The Science of Availability

Which presidential candidate is doing more advertising this year? Which college football team has been the most dominant over the last five years? Who has had the most songs on the Hot 100 over the last five years? You can probably come up with an intuitive answer to (at least one of) these questions even if you don’t follow politics, college football, or pop music very closely. But what you are doing when you come up with an intuitive answer isn’t really answering the question, but instead relying on substitution and the availability heuristic.

 

In Thinking Fast and Slow, Daniel Kahneman writes, “We defined the availability heuristic as the process of judging frequency by the ease with which instances come to mind.” So if you recently saw a few ads from the Trump Campaign, then your mind would probably intuit that his campaign is doing more advertising. If you remember that LSU won the college football national championship last year, then you might have answered LSU, but also if you see lots of people wearing Alabama hats on a regular basis, you might answer Alabama. And if you recently heard a Taylor Swift song, then your intuitive guess might be that she has had the most top 100 hits.

 

Kahneman continues, “The availability heuristic, like other heuristics of judgment, substitutes one question for another: you wish to estimate the size of a category or the frequency of an event, but you report an impression of the ease with which instances come to mind.” When we are asked to guess how often an event happens or what percent of a category fits a certain characteristic, our brains flip back through short-term memory for examples that match what we are looking for.
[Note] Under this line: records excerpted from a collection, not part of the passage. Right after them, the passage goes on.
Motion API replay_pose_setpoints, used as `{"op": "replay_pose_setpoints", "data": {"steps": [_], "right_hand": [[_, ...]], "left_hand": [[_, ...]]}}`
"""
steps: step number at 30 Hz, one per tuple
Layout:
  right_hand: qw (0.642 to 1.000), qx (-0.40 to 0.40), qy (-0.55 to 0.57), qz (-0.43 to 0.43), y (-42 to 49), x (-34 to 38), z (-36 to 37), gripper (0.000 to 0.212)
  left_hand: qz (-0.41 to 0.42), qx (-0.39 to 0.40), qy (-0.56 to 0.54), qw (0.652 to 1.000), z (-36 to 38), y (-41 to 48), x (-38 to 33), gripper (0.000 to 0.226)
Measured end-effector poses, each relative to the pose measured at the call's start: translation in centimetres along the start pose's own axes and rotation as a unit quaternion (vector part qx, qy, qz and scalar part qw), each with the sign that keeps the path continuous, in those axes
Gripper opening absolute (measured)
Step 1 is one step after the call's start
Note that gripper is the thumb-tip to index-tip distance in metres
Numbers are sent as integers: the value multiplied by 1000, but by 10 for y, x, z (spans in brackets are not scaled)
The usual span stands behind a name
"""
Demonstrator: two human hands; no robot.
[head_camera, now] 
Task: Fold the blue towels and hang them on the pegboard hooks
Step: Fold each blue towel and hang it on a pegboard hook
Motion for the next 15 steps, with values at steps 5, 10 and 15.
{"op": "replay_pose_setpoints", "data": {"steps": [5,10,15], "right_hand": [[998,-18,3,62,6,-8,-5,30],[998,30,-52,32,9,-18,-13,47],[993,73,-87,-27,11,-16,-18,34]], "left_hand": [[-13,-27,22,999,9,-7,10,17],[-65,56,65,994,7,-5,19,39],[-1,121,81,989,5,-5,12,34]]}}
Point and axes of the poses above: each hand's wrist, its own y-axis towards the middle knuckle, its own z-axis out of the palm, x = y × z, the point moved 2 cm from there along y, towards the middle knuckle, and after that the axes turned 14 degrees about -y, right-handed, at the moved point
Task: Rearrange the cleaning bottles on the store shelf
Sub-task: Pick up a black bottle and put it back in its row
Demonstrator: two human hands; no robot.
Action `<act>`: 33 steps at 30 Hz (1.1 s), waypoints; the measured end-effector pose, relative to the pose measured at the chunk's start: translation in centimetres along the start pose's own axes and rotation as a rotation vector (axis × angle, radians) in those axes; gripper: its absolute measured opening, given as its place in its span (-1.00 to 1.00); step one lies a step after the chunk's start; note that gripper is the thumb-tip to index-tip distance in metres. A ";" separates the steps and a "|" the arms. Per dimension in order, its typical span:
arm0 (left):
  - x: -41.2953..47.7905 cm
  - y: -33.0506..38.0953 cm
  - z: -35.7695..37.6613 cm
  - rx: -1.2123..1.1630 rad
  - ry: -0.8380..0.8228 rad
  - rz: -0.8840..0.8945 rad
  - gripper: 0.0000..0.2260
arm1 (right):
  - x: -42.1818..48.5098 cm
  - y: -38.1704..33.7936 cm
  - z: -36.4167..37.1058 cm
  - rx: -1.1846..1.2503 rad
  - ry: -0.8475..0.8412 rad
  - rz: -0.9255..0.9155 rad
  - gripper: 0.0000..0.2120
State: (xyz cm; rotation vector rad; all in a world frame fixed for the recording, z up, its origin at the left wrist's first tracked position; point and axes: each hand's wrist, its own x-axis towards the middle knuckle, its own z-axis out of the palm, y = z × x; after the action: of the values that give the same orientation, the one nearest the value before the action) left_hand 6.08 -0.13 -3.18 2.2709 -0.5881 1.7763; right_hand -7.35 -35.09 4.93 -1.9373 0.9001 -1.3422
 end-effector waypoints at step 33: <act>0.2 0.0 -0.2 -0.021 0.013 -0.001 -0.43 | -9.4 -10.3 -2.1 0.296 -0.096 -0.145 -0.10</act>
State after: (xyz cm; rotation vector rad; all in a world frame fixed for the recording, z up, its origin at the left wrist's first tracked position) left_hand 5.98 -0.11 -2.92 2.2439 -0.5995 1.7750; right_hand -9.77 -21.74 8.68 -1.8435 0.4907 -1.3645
The easier it is to remember an example the more weight we give to it.

 

I don’t really know who is doing more advertising, but I do know that I have seen a lot of Trump ads on YouTube, so it intuitively felt that he was doing more advertising, even though I might have just picked one channel where his ads were more salient. Overall, he may be doing less than the Biden campaign. Similarly, I didn’t initially remember that LSU won the national championship last year, but I did see someone wearing an Alabama sweatshirt recently, and that team came to mind quickly when thinking of dominant football programs. I also don’t have a clue who has had the most top 100 hits in the last 5 years, but people in my orbit on Twitter frequently post things relating to Taylor Swift, so her name came to mind easily when guessing for the top 100 hits. I wasn’t doing any deep thinking, I was just scratching the surface of my memory for an easy answer.

 

Throughout Thinking Fast and Slow, Kahneman reveals instances where our thinking appears to be deep and nuanced, but is really quick, intuitive, and prone to errors. In most instances we don’t do any deep calculation or thinking, and just roll with the intuitive answer. But our intuition is often faulty, incomplete, and based on a substitution for the real question we are being asked. This might not have high stakes when it means we are inaccurately estimating divorce rates for celebrities (an example from the book), but it can have high stakes in other decision-making areas. If we are looking to buy a home and are concerned about flood risk, we will incorrectly weight the risk of a flood at a property if there were a lot of news stories about hurricane flooding from a hurricane in the Gulf of Mexico. This could influence where we chose to live and whether we pay for expensive insurance or not. Little assumptions and misperceptions can nudge us in critical directions, either positive or negative, and change whether we invest for our futures, fudge our taxes, or buy a new car. Recognizing that our brains make mistakes based on thinking strategies like the availability heuristic can help us in some large decision-making areas, so it is important to understand how our brains work, and where they can go wrong.